**PROBLEM TO SOLVE**
Your answer must match the data word for word.

= Beginning of Section =

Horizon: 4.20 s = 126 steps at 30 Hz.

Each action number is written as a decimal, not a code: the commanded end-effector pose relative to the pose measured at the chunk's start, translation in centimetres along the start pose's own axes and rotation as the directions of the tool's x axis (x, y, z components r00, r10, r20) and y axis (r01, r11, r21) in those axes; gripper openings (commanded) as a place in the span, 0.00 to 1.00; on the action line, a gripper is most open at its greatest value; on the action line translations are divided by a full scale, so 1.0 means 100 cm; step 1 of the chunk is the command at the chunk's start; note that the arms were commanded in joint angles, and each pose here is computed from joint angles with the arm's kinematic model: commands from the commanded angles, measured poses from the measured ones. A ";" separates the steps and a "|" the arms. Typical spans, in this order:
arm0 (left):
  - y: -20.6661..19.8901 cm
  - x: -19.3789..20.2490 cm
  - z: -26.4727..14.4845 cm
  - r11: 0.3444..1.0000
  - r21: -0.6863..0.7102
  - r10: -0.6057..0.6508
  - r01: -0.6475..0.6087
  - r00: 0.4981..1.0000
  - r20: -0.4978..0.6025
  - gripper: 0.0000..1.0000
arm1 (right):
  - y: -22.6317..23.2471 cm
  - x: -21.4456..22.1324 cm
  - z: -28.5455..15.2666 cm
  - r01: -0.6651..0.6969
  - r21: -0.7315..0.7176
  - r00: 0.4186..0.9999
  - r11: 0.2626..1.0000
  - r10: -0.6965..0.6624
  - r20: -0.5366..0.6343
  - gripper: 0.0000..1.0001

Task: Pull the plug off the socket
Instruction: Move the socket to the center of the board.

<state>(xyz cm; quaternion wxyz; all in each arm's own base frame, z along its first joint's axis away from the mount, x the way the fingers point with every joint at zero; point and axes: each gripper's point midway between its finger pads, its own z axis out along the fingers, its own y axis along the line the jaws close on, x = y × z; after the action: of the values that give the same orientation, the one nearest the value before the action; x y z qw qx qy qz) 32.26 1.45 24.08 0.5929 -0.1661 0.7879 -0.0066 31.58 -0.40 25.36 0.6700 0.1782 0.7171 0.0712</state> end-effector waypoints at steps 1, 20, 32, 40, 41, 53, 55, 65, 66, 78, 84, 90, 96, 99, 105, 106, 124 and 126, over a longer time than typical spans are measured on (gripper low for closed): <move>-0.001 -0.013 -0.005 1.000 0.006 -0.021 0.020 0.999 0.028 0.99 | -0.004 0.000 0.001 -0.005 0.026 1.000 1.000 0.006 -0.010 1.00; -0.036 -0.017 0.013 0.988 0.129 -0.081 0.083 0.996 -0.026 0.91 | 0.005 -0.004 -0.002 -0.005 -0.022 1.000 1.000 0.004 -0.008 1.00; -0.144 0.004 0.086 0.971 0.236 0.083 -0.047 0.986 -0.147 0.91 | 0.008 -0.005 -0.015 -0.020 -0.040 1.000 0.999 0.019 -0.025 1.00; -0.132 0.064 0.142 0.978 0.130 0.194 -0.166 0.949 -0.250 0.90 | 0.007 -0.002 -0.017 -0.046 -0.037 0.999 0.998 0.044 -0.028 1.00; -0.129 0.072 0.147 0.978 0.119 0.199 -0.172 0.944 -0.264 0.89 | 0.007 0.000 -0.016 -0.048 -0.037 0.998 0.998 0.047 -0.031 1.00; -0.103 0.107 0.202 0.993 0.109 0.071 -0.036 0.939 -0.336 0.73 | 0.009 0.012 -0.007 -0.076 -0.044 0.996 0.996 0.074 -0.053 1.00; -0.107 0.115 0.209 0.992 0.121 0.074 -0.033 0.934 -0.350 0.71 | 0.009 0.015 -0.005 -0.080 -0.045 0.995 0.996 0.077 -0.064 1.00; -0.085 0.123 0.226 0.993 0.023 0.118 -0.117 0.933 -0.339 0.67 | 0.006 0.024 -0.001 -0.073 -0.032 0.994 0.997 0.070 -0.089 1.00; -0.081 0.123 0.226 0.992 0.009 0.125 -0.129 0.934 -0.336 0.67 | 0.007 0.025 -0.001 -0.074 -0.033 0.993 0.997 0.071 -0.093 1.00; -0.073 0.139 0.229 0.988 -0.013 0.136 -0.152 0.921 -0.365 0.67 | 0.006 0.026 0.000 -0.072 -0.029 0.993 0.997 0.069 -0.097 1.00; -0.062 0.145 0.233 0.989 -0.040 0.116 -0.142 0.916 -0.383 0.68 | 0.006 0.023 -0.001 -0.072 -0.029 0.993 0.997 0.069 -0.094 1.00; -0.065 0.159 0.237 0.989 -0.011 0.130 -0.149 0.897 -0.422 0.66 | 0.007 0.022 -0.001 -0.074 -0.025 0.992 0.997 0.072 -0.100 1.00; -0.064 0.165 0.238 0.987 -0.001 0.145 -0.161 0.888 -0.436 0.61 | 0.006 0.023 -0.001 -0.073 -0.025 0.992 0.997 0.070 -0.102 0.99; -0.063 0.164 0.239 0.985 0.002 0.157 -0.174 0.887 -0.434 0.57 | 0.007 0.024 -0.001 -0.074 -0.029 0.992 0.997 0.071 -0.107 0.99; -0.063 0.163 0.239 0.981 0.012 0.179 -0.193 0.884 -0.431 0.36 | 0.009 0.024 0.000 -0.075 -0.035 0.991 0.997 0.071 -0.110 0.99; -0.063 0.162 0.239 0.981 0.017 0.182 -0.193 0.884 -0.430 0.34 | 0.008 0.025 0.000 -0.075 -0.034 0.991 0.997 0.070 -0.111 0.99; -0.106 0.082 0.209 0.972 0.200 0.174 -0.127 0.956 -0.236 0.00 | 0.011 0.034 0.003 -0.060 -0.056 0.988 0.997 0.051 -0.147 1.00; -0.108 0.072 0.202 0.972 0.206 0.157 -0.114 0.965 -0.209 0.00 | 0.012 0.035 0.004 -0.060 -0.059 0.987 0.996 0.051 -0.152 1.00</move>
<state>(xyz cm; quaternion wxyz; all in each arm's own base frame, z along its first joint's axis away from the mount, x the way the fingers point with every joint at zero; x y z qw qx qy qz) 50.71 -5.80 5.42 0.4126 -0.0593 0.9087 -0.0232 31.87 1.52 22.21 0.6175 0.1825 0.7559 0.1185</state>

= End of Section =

**WORKED SOLUTION**
Horizon: 4.20 s = 126 steps at 30 Hz.

Each action number is written as a decimal, not a code: the commanded end-effector pose relative to the pose measured at the chunk's start, translation in centimetres along the start pose's own axes and rotation as the directions of the tool's x axis (x, y, z components r00, r10, r20) and y axis (r01, r11, r21) in those axes; gripper openings (commanded) as a place in the span, 0.00 to 1.00; on the action line, a gripper is most open at its greatest value; on the action line translations are divided by a full scale, so 1.0 means 100 cm; step 1 of the chunk is the command at the chunk's start; note that the arms were commanded in joint angles, and each pose here is computed from joint angles with the arm's kinematic model: commands from the commanded angles, measured poses from the measured ones. A ";" separates the steps and a "|" the arms. Typical spans, in this order:
arm0 (left):
  - y: -20.6661..19.8901 cm
  - x: -19.3789..20.2490 cm
  - z: -26.4727..14.4845 cm
  - r11: 0.3444..1.0000
  - r21: -0.6863..0.7102
  - r10: -0.6057..0.6508
  - r01: -0.6475..0.6087
  - r00: 0.4981..1.0000
  - r20: -0.4978..0.6025
  - gripper: 0.0000..1.0000
arm1 (right):
  - y: -22.6317..23.2471 cm
  - x: -21.4456..22.1324 cm
  - z: -28.5455..15.2666 cm
  - r01: -0.6651..0.6969
  - r21: -0.7315..0.7176
  - r00: 0.4186..0.9999
  - r11: 0.2626..1.0000
  - r10: -0.6965..0.6624
  - r20: -0.5366..0.6343
  - gripper: 0.0000..1.0001

Task: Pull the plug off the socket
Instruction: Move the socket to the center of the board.

<state>(xyz cm; quaternion wxyz; all in each arm's own base frame, z along its first joint's axis away from the mount, x the way the fingers point with every joint at zero; point and axes: each gripper's point midway between its finger pads, its own z axis out along the fingers, its own y axis along the line the jaws close on, x = y × z; after the action: of the values that give the same orientation, the one nearest the value before the action; x y z qw qx qy qz) 32.26 1.45 24.08 0.5929 -0.1661 0.7879 -0.0066 31.58 -0.40 25.36 0.6700 0.1782 0.7171 0.0712</state> end-effector waypoints at steps 1, 20, 32, 40, 41, 53, 55, 65, 66, 78, 84, 90, 96, 99, 105, 106, 124 and 126, over a longer time than typical spans are measured on (gripper low for closed): <move>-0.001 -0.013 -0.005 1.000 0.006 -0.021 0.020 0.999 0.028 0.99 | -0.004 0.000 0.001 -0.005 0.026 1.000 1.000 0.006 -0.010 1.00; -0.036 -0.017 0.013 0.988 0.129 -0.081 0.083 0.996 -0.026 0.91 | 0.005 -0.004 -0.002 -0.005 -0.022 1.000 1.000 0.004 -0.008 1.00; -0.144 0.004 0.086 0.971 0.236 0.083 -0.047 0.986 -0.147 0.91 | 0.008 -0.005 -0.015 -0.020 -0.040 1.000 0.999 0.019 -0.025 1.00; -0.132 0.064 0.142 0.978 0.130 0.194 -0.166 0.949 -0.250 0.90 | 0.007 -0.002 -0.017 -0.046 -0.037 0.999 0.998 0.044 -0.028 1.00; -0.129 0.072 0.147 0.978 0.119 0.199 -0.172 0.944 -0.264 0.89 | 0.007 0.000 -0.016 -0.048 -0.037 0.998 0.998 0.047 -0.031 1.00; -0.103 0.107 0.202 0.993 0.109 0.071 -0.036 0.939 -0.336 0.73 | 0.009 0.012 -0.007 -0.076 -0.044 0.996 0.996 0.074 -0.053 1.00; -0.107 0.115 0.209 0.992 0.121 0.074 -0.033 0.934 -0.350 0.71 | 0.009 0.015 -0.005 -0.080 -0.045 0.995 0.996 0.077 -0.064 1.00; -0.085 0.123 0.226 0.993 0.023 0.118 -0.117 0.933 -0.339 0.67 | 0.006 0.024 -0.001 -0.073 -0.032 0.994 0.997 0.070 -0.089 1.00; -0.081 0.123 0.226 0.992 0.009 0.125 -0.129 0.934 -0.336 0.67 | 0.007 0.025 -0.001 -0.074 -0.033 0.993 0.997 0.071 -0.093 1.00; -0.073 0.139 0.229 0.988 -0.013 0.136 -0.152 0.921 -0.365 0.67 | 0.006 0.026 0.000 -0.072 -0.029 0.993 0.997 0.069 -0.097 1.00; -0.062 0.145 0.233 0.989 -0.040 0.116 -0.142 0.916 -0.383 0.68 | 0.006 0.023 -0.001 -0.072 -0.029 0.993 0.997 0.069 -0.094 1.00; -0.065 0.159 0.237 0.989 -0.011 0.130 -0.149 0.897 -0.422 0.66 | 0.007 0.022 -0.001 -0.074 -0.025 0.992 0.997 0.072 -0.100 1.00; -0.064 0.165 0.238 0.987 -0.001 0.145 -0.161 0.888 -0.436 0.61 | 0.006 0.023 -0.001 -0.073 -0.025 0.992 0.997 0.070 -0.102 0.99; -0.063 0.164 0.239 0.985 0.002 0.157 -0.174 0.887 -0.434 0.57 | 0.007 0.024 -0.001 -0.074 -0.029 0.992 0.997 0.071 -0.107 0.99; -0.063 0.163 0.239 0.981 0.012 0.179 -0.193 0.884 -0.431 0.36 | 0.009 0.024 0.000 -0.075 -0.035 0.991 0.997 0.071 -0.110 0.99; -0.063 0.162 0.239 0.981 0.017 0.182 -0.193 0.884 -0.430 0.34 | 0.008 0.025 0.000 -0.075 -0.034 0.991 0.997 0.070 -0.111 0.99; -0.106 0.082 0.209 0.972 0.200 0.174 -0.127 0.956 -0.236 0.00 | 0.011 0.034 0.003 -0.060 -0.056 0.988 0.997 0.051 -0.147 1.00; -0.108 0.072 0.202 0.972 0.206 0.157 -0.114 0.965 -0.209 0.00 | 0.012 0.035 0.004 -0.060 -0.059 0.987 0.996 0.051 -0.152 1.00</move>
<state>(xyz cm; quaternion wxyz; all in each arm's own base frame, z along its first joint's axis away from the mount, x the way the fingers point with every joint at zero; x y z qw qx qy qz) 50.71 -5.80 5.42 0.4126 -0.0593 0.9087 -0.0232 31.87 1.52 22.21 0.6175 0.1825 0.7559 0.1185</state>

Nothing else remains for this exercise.